Task requirements: Copy the lines exactly. Begin at the first line of the data and stop after the line with "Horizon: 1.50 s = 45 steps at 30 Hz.".

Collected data
Start of Block
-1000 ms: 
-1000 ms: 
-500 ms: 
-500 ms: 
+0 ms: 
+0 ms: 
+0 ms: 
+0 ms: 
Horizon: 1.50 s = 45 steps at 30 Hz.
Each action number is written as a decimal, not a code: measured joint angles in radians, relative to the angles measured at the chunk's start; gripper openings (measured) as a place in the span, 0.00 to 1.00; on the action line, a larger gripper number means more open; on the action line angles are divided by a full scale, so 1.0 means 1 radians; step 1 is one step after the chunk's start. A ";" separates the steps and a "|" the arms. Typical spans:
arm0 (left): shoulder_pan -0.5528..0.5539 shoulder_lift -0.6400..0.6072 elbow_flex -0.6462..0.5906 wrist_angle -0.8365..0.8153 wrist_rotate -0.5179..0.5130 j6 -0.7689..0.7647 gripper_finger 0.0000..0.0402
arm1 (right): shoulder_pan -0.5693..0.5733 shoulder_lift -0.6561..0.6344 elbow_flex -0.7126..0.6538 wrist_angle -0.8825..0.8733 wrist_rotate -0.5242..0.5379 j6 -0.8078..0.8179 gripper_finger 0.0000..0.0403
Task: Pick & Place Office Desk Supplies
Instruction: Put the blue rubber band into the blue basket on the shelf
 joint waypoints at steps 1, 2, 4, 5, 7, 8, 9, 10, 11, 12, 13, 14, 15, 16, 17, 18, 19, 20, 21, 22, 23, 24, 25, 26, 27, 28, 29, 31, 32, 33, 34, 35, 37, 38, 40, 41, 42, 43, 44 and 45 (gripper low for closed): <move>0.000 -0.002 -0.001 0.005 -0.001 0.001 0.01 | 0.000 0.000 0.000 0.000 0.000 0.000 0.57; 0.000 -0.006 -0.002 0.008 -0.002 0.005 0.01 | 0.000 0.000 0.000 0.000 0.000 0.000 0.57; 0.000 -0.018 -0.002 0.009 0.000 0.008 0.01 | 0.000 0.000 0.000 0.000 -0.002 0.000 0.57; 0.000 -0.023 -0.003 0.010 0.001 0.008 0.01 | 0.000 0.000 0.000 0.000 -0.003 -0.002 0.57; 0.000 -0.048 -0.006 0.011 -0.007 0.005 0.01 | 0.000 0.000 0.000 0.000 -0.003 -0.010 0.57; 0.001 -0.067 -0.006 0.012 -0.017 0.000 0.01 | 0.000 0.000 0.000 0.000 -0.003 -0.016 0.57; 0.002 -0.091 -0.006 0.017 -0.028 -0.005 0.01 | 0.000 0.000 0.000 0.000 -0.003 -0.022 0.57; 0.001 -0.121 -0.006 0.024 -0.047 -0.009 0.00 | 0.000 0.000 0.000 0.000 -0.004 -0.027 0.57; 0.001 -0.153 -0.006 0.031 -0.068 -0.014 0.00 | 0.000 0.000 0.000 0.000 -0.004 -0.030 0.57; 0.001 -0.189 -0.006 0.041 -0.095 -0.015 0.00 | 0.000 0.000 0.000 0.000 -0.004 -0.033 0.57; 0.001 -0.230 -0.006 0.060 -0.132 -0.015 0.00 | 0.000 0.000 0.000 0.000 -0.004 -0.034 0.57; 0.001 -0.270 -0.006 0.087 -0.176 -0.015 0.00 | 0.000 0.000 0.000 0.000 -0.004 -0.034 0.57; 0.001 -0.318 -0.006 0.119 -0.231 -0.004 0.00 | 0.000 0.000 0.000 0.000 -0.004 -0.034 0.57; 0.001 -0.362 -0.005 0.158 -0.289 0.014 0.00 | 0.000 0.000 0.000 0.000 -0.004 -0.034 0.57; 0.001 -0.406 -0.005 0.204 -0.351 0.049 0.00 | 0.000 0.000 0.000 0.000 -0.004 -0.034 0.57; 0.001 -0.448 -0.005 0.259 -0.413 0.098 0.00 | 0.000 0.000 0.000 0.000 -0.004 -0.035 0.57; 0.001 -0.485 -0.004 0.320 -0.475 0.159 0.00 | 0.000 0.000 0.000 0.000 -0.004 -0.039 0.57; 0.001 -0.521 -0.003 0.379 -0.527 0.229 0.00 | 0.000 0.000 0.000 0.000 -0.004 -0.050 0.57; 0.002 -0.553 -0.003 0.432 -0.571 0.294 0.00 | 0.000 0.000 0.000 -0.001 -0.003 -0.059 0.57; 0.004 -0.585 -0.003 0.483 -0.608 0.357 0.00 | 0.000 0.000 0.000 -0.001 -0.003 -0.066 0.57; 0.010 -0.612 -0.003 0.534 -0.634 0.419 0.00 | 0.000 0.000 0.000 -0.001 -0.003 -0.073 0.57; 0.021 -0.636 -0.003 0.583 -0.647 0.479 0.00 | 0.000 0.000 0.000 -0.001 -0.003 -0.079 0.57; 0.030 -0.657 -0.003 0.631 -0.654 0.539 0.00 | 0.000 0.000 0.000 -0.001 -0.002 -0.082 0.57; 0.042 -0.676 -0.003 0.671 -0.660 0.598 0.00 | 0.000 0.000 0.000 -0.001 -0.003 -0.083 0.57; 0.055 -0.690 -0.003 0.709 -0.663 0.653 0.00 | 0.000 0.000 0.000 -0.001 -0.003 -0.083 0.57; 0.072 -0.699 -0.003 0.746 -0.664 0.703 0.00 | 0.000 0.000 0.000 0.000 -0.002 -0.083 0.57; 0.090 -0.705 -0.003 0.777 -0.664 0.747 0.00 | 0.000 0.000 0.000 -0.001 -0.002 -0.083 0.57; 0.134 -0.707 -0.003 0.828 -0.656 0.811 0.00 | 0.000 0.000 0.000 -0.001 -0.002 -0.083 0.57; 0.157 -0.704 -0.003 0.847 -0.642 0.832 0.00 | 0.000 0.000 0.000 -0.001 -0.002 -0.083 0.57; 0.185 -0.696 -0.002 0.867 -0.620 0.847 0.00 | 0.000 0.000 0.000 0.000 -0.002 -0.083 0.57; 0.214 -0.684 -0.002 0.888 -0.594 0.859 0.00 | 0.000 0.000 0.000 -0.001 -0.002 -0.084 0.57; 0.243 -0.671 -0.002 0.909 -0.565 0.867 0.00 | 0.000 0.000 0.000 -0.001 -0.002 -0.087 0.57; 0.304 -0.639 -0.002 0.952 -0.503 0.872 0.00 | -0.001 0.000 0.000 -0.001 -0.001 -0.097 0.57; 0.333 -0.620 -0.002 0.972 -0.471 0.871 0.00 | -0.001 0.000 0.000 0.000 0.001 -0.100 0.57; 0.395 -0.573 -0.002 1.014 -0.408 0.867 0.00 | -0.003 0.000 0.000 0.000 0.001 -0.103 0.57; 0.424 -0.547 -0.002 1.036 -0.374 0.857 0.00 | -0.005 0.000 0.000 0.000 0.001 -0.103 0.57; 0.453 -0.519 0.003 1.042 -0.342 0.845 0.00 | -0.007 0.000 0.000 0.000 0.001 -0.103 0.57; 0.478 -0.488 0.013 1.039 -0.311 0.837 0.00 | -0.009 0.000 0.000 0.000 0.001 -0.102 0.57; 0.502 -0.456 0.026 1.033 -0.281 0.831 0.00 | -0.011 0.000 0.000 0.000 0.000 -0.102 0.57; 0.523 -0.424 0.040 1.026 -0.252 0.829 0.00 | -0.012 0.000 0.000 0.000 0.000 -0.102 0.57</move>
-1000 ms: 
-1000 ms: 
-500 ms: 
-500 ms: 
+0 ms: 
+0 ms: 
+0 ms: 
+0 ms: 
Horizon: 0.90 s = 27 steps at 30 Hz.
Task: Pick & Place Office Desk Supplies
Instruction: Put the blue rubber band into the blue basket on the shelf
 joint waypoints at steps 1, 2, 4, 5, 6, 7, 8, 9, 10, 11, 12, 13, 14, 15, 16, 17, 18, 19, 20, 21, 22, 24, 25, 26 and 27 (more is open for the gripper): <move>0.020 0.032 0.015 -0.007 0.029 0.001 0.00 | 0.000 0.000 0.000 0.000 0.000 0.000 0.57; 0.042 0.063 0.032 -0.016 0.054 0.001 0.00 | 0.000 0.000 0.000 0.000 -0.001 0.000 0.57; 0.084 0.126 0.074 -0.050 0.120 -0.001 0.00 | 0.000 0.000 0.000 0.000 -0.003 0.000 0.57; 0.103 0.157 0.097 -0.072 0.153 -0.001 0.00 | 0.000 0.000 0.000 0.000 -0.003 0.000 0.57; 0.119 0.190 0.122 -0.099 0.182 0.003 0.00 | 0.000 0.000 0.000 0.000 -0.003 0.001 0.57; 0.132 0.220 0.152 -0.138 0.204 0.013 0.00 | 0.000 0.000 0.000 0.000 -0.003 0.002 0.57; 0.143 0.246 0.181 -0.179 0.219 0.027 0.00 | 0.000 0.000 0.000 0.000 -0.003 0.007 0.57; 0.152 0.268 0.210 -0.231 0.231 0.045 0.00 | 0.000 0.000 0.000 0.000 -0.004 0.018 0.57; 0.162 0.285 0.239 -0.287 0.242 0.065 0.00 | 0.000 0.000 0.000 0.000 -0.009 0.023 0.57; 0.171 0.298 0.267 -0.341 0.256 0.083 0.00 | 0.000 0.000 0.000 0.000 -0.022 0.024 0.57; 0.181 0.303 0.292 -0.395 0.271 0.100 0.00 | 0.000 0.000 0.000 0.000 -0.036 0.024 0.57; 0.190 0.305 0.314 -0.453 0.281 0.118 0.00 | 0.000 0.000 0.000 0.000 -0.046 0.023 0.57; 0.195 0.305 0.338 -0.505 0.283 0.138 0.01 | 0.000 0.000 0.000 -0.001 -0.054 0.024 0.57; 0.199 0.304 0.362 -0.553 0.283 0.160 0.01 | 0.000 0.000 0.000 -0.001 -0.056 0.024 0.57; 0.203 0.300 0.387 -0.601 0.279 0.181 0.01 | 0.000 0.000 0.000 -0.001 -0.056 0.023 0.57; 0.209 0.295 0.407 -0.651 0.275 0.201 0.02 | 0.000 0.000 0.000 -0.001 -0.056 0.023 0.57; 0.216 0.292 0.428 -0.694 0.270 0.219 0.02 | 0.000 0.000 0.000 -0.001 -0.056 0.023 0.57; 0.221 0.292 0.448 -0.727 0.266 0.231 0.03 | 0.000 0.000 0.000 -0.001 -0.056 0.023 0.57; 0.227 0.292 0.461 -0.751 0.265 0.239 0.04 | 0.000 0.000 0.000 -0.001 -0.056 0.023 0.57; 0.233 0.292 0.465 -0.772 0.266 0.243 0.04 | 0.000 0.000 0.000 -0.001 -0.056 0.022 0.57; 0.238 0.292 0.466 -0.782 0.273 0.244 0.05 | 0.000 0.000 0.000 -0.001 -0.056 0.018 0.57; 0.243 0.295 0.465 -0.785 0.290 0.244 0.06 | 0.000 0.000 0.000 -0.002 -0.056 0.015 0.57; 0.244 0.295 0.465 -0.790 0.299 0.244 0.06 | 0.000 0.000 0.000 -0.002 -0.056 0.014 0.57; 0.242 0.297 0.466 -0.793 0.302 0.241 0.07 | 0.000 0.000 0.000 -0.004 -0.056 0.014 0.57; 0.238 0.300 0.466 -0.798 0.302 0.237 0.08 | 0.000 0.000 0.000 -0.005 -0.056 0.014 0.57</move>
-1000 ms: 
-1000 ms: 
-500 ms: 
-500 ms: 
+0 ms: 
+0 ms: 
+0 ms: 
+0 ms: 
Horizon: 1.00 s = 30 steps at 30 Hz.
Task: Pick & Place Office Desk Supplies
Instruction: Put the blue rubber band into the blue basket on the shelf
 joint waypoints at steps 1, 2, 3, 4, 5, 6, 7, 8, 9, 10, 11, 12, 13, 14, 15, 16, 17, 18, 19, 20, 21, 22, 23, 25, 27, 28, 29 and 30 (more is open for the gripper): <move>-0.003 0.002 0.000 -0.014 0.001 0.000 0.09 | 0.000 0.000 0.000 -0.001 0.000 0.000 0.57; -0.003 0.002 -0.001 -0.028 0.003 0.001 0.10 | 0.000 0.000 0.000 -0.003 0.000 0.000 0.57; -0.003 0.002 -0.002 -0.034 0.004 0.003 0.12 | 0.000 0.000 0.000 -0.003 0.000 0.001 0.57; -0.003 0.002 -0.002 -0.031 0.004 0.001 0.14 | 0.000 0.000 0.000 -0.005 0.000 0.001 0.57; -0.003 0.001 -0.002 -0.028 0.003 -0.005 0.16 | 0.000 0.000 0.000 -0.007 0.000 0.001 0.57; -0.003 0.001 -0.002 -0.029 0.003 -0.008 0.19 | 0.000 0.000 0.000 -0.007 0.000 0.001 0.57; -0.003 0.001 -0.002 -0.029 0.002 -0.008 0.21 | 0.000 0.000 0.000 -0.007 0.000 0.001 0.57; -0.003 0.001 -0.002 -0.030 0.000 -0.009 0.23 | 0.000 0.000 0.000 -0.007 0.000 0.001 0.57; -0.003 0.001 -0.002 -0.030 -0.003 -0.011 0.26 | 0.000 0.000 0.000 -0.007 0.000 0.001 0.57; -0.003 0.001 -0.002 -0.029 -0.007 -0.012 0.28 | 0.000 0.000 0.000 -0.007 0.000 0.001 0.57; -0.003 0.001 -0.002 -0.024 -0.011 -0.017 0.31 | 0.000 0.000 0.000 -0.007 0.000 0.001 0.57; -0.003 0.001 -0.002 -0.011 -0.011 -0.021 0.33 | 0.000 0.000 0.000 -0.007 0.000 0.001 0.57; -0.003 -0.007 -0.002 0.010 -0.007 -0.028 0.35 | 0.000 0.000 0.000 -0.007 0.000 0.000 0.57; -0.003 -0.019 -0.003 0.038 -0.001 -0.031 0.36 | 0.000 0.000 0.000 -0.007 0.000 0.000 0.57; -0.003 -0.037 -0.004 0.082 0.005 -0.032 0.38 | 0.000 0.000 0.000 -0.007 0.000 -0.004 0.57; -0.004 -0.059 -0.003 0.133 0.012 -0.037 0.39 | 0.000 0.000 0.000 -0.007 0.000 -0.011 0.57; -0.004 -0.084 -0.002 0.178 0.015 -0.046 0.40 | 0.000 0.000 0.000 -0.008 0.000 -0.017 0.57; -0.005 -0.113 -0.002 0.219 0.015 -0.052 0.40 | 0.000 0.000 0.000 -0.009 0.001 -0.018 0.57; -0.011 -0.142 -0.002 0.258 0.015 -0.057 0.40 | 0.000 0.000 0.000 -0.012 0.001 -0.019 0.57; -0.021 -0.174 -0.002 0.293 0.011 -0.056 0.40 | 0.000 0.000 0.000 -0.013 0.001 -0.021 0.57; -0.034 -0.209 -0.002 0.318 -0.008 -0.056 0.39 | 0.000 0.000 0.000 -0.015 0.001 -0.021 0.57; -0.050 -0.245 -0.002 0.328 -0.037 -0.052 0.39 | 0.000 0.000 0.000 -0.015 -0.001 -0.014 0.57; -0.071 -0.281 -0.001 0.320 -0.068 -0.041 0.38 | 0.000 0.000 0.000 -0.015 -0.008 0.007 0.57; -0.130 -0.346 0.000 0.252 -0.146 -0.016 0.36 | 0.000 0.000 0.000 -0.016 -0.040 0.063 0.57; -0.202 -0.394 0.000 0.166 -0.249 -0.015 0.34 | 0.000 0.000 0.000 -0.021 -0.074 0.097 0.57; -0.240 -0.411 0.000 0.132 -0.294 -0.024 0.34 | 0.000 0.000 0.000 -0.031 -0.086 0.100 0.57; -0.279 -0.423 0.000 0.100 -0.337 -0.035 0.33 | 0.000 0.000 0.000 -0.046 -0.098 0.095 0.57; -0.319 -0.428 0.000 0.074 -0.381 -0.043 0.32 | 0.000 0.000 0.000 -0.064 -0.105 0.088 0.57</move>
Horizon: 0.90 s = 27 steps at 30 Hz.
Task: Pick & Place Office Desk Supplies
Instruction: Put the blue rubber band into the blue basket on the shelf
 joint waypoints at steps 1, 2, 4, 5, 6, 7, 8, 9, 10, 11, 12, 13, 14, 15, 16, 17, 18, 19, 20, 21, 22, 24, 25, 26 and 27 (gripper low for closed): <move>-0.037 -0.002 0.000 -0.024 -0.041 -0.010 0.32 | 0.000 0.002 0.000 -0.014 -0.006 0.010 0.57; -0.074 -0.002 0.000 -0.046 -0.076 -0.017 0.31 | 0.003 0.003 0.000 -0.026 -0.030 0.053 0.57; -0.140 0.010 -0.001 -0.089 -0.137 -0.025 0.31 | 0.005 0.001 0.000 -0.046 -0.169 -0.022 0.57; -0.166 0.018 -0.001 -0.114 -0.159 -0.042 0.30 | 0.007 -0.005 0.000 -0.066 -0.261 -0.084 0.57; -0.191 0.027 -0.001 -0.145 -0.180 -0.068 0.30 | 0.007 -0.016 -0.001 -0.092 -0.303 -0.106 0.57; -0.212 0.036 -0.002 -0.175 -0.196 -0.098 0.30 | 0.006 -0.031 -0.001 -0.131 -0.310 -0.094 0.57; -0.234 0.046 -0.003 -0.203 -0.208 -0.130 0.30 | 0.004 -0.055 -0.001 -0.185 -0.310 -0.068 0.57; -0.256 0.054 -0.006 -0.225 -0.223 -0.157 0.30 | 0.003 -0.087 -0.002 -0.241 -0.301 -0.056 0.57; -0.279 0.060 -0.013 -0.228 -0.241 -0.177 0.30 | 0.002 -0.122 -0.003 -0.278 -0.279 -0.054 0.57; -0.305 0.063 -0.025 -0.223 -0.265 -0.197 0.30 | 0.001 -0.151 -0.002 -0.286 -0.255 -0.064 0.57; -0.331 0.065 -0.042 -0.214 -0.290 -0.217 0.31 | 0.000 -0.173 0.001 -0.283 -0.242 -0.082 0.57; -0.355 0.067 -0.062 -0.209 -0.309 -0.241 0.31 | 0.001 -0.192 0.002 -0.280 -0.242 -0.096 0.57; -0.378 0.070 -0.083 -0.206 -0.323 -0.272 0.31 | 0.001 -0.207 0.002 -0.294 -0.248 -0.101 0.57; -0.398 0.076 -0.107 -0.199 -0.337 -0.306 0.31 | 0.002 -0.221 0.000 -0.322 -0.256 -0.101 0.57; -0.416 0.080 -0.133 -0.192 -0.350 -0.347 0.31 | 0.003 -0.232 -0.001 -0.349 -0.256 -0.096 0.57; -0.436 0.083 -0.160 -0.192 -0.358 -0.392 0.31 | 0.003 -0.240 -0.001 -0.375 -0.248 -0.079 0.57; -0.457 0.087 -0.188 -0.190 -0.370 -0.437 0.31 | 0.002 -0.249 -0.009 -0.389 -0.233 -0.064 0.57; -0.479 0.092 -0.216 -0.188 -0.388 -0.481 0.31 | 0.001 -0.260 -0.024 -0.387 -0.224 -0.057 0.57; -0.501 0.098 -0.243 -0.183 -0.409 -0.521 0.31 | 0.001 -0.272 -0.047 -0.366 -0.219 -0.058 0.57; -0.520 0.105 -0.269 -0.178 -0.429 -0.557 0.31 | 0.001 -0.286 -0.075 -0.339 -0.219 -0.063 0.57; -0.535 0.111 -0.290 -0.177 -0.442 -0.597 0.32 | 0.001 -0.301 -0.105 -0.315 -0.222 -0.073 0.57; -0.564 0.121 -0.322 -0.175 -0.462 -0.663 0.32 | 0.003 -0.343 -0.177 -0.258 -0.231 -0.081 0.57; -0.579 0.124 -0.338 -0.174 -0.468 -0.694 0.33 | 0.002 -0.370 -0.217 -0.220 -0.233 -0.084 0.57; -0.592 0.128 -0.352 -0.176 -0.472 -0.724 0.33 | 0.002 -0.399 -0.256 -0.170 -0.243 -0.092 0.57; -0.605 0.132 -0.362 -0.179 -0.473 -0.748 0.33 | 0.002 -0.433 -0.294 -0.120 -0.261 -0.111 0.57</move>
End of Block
Result of the exercise:
-1000 ms: 
-1000 ms: 
-500 ms: 
-500 ms: 
+0 ms: 
+0 ms: 
+0 ms: 
+0 ms: 
Horizon: 1.50 s = 45 steps at 30 Hz.

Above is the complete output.